Finding interesting anagrams

https://cs.stackexchange.com/questions/2259

16-10-2019
|

Question

Say that $a_1a_2\ldots a_n$ and $b_1b_2\ldots b_n$ are two strings of the same length. An anagramming of two strings is a bijective mapping $p:[1\ldots n]\to[1\ldots n]$ such that $a_i = b_{p(i)}$ for each $i$.

There might be more than one anagramming for the same pair of strings. For example, If $a=$`abcab` and $b=$cabab we have $p_1[1,2,3,4,5]\to[4,5,1,2,3]$ and $p_2[1,2,3,4,5] \to [2,5,1,4,3]$, among others.

We'll say that the weight $w(p)$ of an anagramming $p$ is the number of cuts one must make in the first string to get chunks that can be rearranged to obtain the second string. Formally, this the number of values of $i\in[1\ldots n-1]$ for which $p(i)+1\ne p(i+1)$. That is, it is the number of points at which $p$ does not increase by exactly 1.For example, $w(p_1) = 1$ and $w(p_2) = 4$, because $p_1$ cuts 12345 once, into the chunks 123 and 45, and $p_2$ cuts 12345 four times, into five chunks.

Suppose there exists an anagramming for two strings $a$ and $b$. Then at least one anagramming must have least weight. Let's say this this one is lightest. (There might be multiple lightest anagrammings; I don't care because I am interested only in the weights.)

Question

I want an algorithm which, given two strings for which an anagramming exists, efficiently yields the exact weight of the lightest anagramming of the two strings. It is all right if the algorithm also yields a lightest anagramming, but it need not.

It is a fairly simple matter to generate all anagrammings and weigh them, but there may be many, so I would prefer a method that finds light anagrammings directly.

Motivation

The reason this problem is of interest is as follows.

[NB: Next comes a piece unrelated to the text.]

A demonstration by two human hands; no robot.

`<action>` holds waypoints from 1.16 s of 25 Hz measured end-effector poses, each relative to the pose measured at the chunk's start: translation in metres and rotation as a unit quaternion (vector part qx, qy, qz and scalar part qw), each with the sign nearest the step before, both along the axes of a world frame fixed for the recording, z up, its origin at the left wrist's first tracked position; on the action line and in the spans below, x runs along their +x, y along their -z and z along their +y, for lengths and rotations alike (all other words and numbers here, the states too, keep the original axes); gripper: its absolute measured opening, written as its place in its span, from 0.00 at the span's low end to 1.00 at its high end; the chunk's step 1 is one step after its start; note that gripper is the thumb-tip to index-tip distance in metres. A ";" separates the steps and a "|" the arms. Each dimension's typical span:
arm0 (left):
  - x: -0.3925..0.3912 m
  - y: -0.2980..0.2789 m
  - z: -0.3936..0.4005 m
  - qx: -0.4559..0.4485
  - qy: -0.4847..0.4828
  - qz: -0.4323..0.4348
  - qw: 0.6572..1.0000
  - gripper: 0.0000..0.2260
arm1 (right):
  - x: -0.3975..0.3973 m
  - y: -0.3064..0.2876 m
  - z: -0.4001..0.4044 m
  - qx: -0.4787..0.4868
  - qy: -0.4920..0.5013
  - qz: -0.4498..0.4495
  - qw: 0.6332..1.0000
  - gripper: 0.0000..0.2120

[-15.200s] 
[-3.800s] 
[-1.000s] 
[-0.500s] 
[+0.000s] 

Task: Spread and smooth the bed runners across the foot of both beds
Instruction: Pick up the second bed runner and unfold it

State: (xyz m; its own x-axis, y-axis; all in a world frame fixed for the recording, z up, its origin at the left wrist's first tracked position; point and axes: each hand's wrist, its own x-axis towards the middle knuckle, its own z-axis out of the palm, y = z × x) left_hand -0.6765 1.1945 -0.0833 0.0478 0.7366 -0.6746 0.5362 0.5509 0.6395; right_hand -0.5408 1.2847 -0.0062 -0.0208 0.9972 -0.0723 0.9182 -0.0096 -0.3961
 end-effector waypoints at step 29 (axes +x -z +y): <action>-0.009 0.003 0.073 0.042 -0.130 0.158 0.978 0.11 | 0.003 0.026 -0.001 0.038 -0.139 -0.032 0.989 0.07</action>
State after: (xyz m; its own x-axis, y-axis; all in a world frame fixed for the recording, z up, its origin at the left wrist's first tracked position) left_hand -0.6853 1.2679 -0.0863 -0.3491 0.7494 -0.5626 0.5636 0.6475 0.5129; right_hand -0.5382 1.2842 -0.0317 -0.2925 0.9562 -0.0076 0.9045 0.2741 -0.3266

It is very easy to make the computer search the dictionary and find anagrams, pairs of words that contain exactly the same letters. But many of the anagrams produced are uninteresting. For instance, the longest examples to be found in Webster's Second International Dictionary are:

cholecystoduodenostomy
duodenocholecystostomy

The problem should be clear: these are uninteresting because they admit a very light anagramming that simply exchanges the cholecysto, duedeno, and stomy sections, for a weight of 2. On the other hand, this much shorter example is much more surprising and interesting:

coastline
sectional

Here the lightest anagramming has weight 8.

I have a program that uses this method to locate interesting anagrams, namely those for which all anagrammings are of high weight. But it does this by generating and weighing all possible anagrammings, which is slow.

Solution

This problem is known as the “minimum common string partition problem.” (More precisely, the answer in the minimum common string partition problem equals the answer in your problem plus 1.) Unfortunately, it is NP-hard, even with the restriction that each letter occurs at most twice in each of the input strings, as is proved by Goldstein, Kilman, and Zheng [GKZ05]. This means that no polynomial-time algorithm exists unless P=NP. (Of course, if each letter occurs at most once, then the problem is trivial because there is only one anagramming.)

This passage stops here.